In the records below, find the line that contains "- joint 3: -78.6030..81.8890", then transcribe it and every later line exactly, stopping at the final line.

─── Provided records

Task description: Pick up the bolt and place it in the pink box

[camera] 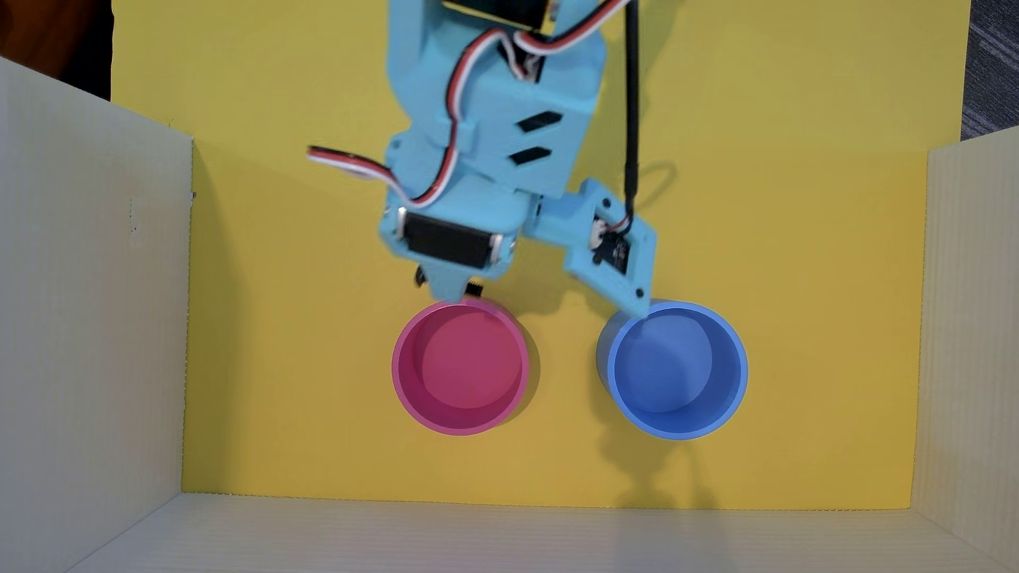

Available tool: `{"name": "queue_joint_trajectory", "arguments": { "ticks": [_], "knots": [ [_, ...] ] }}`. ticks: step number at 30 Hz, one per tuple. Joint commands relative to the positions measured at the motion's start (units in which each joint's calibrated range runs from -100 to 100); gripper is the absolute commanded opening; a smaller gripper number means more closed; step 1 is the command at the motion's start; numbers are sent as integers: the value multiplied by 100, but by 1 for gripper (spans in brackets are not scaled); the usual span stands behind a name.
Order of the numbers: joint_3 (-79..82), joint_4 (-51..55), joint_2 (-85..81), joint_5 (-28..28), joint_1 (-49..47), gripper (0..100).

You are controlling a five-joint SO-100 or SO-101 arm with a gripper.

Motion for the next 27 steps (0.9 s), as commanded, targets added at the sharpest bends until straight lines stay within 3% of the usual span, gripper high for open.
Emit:
{"name": "queue_joint_trajectory", "arguments": {
  "ticks": [1, 12, 27],
  "knots": [
    [-677, 27, 144, -17, -3, 2],
    [-1880, 52, 1432, -17, -10, 2],
    [-3662, 902, 2779, -121, -238, 2]
  ]
}}
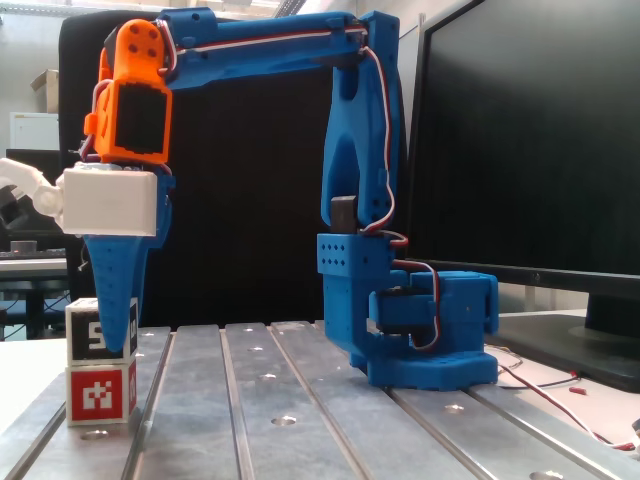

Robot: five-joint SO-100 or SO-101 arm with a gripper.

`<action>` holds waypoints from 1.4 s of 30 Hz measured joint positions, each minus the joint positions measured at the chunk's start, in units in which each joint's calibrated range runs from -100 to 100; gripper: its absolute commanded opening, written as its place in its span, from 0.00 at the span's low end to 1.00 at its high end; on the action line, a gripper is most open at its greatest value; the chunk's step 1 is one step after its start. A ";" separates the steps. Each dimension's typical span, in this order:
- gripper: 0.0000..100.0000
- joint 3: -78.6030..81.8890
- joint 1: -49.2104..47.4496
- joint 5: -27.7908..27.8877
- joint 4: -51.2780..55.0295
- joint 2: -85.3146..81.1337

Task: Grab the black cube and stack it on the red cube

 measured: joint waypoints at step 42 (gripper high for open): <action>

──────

◆ Answer below ◆
- joint 3: -78.6030..81.8890
- joint 1: -49.2104..47.4496
- joint 5: -27.7908..27.8877
- joint 4: -51.2780..55.0295
- joint 2: -85.3146..81.1337

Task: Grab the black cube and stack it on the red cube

 measured: joint waypoints at step 42 (gripper high for open): <action>

No further answer is expected.